Ветеринар значительно помолчал.
— Но для нас, людей каждодневной практики, самое загадочное — настоящий момент!
Что поделаешь, умчался волк — в стаи, к хозяину ли своему? Дело о «Пластинке Эпох» на этом и застопорилось. Действительно, нельзя ведь всем броситься на разгадку одной лишь тайны природы, одной из тысяч. Настоящий момент перегружен ими, наболевшими тайнами, успевай только разворачиваться. И какую же из них решимся мы озаглавить за номером один?
Многие уже изучаются; несомненно, какой-то процент их скоро предстанет в исчерпанном до дна виде. Иные разгадки окрестят прозорливыми, иные — гениальными. А вот загадки, как их расставить по полочкам? Ведь не говорят «гениальная загадка природы». Загадки, как курсанты в строю, кто из них станет генералом?
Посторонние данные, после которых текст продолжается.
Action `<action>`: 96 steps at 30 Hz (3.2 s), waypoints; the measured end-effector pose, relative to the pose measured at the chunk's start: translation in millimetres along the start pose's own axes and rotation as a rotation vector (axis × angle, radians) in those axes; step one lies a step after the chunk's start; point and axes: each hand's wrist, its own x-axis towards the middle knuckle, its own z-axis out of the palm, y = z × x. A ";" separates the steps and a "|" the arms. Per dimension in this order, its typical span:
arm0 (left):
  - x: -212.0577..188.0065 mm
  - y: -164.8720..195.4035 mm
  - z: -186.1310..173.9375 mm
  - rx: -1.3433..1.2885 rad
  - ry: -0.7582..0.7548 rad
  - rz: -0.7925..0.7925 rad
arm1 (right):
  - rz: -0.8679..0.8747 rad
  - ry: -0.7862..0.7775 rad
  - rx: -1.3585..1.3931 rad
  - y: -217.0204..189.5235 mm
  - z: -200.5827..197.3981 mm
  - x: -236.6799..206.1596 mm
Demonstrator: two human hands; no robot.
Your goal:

Но в том-то и дело, что загадка «Пластинки Эпох» соприкасалась где-то с чертой, за которой открываются искомые дали гениальности. Потому, видимо, и потрясла она соучастников происшествия. Потрясла так, что будут они теперь долгие годы зорко вглядываться в собеседников, вслушиваться. Нет ли в них чего такого странного, а на самом деле необыкновенного. А вдруг да тоже гость из Времени, из тайных зон гениального?! Ведь не один бродит по свету.
Как сказал Он сам, вынырнув однажды в одном из сновидений доктора: «Оглянитесь, есть среди вас с прекрасной отметиной, огражденные временем. Тоже «Вложено при рождении», каждому своей мерой. Конечно, многих судьба обошла, но кое-кому вложено!
Только не будьте слишком суровы к ним, не спугните, потом ведь не воротишь. Край вечного зыбок, уйдет из рук, если не так взяться. Не каждому и виден. Вот меридиан на глобусе четок и строг, натянут, как бельевая веревка, от полюса к полюсу. Но кто ж видел его среди автострад и полей? А грянула магнитная буря и пошла буйствовать, рушить радиосвязь, плясать по ионосферам. Попробуй одерни, вынеси выговор по административной линии. У многих руки чешутся, да не дано!»
Ах, промчалось видение, обожгло грудь мимолетных свидетелей звездным жаром, стужей космоса. Взвилось по-дельфиньи, переблеснуло, чтобы без следа уйти в глубинные коловороты времени. Появится ли снова, жди!
А ведь будет с кем-то разговаривать, смотреть в глаза, ввергать в трепет чьи-то сердца и… бесследно исчезать, разлагаясь на полутона зрительных воспоминаний. Как герой киноэкрана, распростерший улыбку в двухмерном, плоскостном мире полотна обозрения: стреляет, мчится на автомобилях, прыгает из окна, ненавидит, страдает, и зал страдает вместе с ним. Но вспыхнула под потолком люстра — ничего, пустое полотно экрана. Он умер до следующего сеанса.
И так до нужных эпох. А там появится, скажет:
— Я пришел! В трех измерениях объема и четвертом измерении — Времени. Я и братья мои!